Her name is Jennifer Tilton, and she's a whopping 15 years old. At a time when most girls her age are concerned with picking out which electives to take for their upcoming sophomore year of high school, Jennifer's got some very different choices to make about next semester.
That's because Jennifer is headed off to the Massachussetts Institutue of Technology (MIT) next fall. But not before graduating as valedictorian of her senior class next month.
Jennifer has always been smart, and she's always had a knack for logic -- which made the selection of a prestigious university known for its math and science departments a natural fit. But beyond just being smart, it seems like Ms. Tipton has another key factor going for her: she's an avid learner.
"While my classmates were cursing the hours and hours of labs, I thought it was really interesting," she told ABC News. "I definitely want to stay in school for a long time.
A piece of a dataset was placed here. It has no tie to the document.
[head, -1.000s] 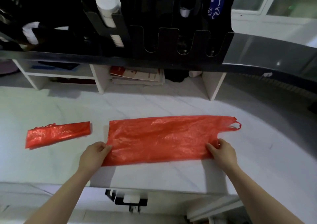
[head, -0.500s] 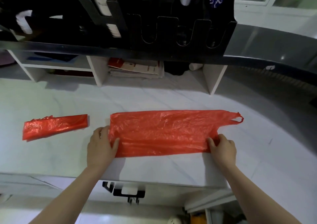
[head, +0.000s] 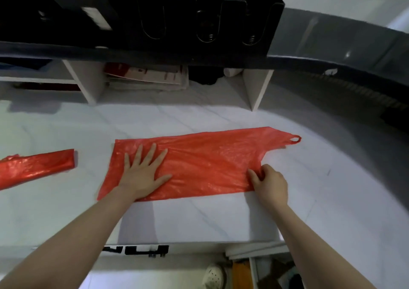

I want to get a masters degree or maybe even a Ph.D."
And while the thought of being so far away from her family at such a young age can be overwhelming, Tipton points out that many students her age go away to boarding school for the entirety of their high school careers.
Maybe so, but I'm guessing she's got a lot of huge adjustments coming her way this fall. Here's hoping that she hits the ground running and never looks back. It's hard not to pull for someone with such great ambition, and with such a great attitude to match.
(On a semi-related note, it's worth pointing out that Colorado's Preston Middle School, the first-ever in-school program partner for my non-profit foundation The Big Brain Club, made news this week as well. Preston won the Colorado state Science Olympiad -- in fact, they had three teams among the 31 competitors, and all three placed in the top 12 -- and Preston will now be headed to Madison, Wisconsin, next month to compete at Nationals. Way to go, Pumas!)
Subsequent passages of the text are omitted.